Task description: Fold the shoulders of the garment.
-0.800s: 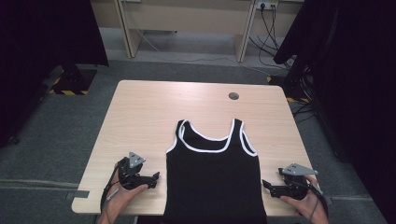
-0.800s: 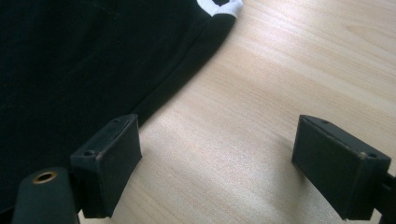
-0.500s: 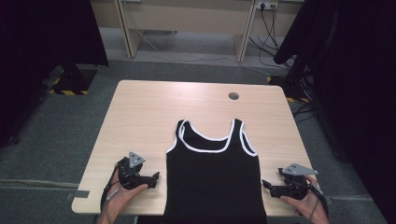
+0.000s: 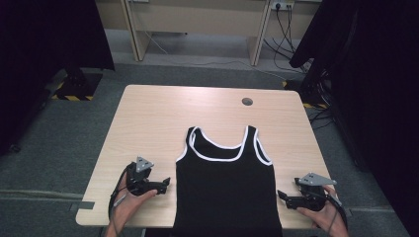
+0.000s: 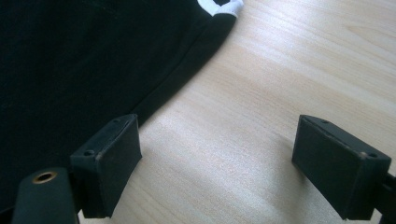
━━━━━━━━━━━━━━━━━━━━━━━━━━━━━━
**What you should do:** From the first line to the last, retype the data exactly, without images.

**Response to this exercise:**
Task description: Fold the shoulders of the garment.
-0.800s: 
-0.800s: 
-0.500s: 
+0.000s: 
+0.000s: 

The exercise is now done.